WHAT THIS TASK INVOLVES: Set down all the lines below, each one exactly as shown.

[Records excerpted from a collection]
■ ■ ■

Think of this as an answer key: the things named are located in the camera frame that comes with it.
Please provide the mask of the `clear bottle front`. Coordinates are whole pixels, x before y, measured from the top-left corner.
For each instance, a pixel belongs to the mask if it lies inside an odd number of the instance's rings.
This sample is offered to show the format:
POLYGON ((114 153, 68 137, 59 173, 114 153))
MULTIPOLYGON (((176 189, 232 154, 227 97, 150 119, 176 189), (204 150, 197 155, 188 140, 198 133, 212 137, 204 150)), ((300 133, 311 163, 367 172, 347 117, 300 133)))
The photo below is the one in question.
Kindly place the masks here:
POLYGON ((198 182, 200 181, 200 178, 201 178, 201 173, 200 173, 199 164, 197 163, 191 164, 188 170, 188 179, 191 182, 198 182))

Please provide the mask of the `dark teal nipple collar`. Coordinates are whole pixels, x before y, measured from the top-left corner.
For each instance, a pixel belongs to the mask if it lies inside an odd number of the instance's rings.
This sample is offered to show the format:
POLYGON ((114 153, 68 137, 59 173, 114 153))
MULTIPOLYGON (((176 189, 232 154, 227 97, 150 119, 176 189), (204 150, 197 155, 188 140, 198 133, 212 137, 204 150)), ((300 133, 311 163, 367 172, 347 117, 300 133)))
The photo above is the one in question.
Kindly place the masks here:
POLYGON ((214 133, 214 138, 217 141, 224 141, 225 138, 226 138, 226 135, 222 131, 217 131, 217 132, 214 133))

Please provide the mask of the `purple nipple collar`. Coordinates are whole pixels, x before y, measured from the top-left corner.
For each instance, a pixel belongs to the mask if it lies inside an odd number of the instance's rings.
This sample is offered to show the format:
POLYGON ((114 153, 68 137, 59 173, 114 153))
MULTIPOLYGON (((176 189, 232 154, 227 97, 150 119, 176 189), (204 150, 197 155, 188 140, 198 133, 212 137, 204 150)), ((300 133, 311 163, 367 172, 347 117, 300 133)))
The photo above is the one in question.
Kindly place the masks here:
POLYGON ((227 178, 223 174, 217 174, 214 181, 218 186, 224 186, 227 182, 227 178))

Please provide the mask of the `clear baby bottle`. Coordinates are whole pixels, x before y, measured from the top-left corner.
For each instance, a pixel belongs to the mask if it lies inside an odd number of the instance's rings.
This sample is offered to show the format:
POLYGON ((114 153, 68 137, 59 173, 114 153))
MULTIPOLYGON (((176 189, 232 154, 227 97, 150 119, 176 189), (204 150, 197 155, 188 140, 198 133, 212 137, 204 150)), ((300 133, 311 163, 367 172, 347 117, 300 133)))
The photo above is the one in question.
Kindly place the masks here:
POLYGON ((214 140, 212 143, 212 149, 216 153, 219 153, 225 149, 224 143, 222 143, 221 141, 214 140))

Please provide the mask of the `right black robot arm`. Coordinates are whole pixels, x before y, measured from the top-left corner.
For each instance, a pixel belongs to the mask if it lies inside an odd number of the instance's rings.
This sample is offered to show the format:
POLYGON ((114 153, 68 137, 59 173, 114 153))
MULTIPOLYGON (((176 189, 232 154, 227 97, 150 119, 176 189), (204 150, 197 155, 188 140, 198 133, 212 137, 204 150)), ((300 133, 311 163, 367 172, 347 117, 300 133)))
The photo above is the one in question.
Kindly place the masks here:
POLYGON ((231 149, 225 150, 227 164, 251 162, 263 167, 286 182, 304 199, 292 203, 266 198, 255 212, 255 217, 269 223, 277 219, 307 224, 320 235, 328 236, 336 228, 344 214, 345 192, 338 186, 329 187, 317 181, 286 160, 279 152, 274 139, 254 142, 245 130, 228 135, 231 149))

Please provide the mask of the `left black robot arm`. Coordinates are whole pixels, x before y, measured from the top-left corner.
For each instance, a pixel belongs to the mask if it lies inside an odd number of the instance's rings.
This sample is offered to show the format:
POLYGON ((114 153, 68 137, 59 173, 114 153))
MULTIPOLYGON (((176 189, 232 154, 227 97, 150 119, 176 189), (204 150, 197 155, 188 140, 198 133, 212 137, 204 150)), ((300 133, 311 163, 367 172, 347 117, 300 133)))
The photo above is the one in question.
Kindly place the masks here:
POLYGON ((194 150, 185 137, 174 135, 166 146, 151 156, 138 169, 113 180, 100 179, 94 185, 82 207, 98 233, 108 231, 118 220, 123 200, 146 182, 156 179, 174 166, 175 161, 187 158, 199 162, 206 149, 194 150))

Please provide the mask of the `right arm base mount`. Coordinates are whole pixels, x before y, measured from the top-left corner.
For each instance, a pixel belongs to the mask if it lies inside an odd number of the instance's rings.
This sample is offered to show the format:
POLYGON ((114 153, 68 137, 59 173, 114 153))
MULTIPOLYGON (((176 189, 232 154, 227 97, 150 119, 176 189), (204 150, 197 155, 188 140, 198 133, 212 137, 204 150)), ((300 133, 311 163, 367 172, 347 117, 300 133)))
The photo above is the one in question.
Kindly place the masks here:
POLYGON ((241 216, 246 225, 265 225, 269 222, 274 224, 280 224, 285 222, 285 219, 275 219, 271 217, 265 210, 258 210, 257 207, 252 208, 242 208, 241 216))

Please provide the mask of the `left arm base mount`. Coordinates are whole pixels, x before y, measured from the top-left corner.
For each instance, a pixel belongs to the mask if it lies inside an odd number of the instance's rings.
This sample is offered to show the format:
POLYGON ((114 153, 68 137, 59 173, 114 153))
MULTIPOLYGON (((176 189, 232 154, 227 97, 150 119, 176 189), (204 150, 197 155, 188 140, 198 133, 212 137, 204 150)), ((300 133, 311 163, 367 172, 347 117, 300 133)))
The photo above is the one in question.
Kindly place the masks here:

■ ■ ■

SOLUTION BELOW:
Think of this as an answer key: the things named are located in the camera frame that comes with it.
Please provide the mask of the `clear bottle front`. Coordinates are whole pixels, x before y, measured from the top-left corner.
For each instance, a pixel belongs to the mask if it lies inside an odd number of the instance's rings.
This sample is offered to show the format:
POLYGON ((114 153, 68 137, 59 173, 114 153))
MULTIPOLYGON (((176 189, 232 154, 227 97, 150 119, 176 189), (204 150, 197 155, 188 140, 198 133, 212 137, 204 150)), ((300 133, 311 163, 367 172, 347 117, 300 133)))
The photo below is the one in question.
Kindly place the masks here:
POLYGON ((198 182, 200 181, 200 178, 201 178, 201 173, 200 173, 199 164, 197 163, 191 164, 188 170, 188 179, 191 182, 198 182))

Please provide the mask of the `dark teal nipple collar`. Coordinates are whole pixels, x before y, measured from the top-left corner.
For each instance, a pixel belongs to the mask if it lies inside an odd number of the instance's rings.
This sample is offered to show the format:
POLYGON ((114 153, 68 137, 59 173, 114 153))
MULTIPOLYGON (((176 189, 232 154, 227 97, 150 119, 176 189), (204 150, 197 155, 188 140, 198 133, 212 137, 204 150)), ((300 133, 311 163, 367 172, 347 117, 300 133)))
The photo above is the one in question.
Kindly place the masks here:
POLYGON ((214 133, 214 138, 217 141, 224 141, 225 138, 226 138, 226 135, 222 131, 217 131, 217 132, 214 133))

Please provide the mask of the `purple nipple collar`. Coordinates are whole pixels, x before y, measured from the top-left corner.
For each instance, a pixel belongs to the mask if it lies inside an odd number of the instance's rings.
This sample is offered to show the format:
POLYGON ((114 153, 68 137, 59 173, 114 153))
MULTIPOLYGON (((176 189, 232 154, 227 97, 150 119, 176 189), (204 150, 197 155, 188 140, 198 133, 212 137, 204 150)), ((300 133, 311 163, 367 172, 347 117, 300 133)))
The photo above is the one in question.
Kindly place the masks here:
POLYGON ((227 178, 223 174, 217 174, 214 181, 218 186, 224 186, 227 182, 227 178))

Please provide the mask of the `clear baby bottle`. Coordinates are whole pixels, x before y, measured from the top-left corner.
For each instance, a pixel belongs to the mask if it lies inside an odd number of the instance's rings.
This sample is offered to show the format:
POLYGON ((114 153, 68 137, 59 173, 114 153))
MULTIPOLYGON (((176 189, 232 154, 227 97, 150 119, 176 189), (204 150, 197 155, 188 140, 198 133, 212 137, 204 150)), ((300 133, 311 163, 367 172, 347 117, 300 133)))
The photo above is the one in question.
Kindly place the masks here:
POLYGON ((214 140, 212 143, 212 149, 216 153, 219 153, 225 149, 224 143, 222 143, 221 141, 214 140))

Please provide the mask of the `right black robot arm`. Coordinates are whole pixels, x before y, measured from the top-left corner.
For each instance, a pixel belongs to the mask if it lies inside an odd number of the instance's rings.
This sample is offered to show the format:
POLYGON ((114 153, 68 137, 59 173, 114 153))
MULTIPOLYGON (((176 189, 232 154, 227 97, 150 119, 176 189), (204 150, 197 155, 188 140, 198 133, 212 137, 204 150)), ((300 133, 311 163, 367 172, 347 117, 300 133)))
The photo above is the one in question.
Kindly place the masks here:
POLYGON ((231 149, 225 150, 227 164, 251 162, 263 167, 286 182, 304 199, 292 203, 266 198, 255 212, 255 217, 269 223, 277 219, 307 224, 320 235, 328 236, 336 228, 344 214, 345 192, 338 186, 329 187, 317 181, 286 160, 279 152, 274 139, 254 142, 245 130, 228 135, 231 149))

Please provide the mask of the `left black robot arm`. Coordinates are whole pixels, x before y, measured from the top-left corner.
For each instance, a pixel belongs to the mask if it lies inside an odd number of the instance's rings.
This sample is offered to show the format:
POLYGON ((114 153, 68 137, 59 173, 114 153))
MULTIPOLYGON (((176 189, 232 154, 227 97, 150 119, 176 189), (204 150, 197 155, 188 140, 198 133, 212 137, 204 150)), ((300 133, 311 163, 367 172, 347 117, 300 133)))
The photo above is the one in question.
Kindly place the masks here:
POLYGON ((194 150, 185 137, 174 135, 166 146, 151 156, 138 169, 113 180, 100 179, 94 185, 82 207, 98 233, 108 231, 118 220, 123 200, 146 182, 156 179, 174 166, 175 161, 187 158, 199 162, 206 149, 194 150))

Please provide the mask of the `right arm base mount`. Coordinates are whole pixels, x before y, measured from the top-left corner.
For each instance, a pixel belongs to the mask if it lies inside an odd number of the instance's rings.
This sample is offered to show the format:
POLYGON ((114 153, 68 137, 59 173, 114 153))
MULTIPOLYGON (((176 189, 232 154, 227 97, 150 119, 176 189), (204 150, 197 155, 188 140, 198 133, 212 137, 204 150)), ((300 133, 311 163, 367 172, 347 117, 300 133)))
The photo above is the one in question.
Kindly place the masks here:
POLYGON ((241 216, 246 225, 265 225, 269 222, 274 224, 280 224, 285 222, 285 219, 275 219, 271 217, 265 210, 258 210, 257 207, 252 208, 242 208, 241 216))

Please provide the mask of the `left arm base mount`. Coordinates are whole pixels, x before y, measured from the top-left corner.
For each instance, a pixel belongs to the mask if it lies inside an odd number of the instance's rings.
This sample is offered to show the format:
POLYGON ((114 153, 68 137, 59 173, 114 153))
MULTIPOLYGON (((176 189, 232 154, 227 97, 150 119, 176 189), (204 150, 197 155, 188 140, 198 133, 212 137, 204 150)), ((300 133, 311 163, 367 172, 347 117, 300 133)))
The photo above is the one in question.
Kindly place the masks here:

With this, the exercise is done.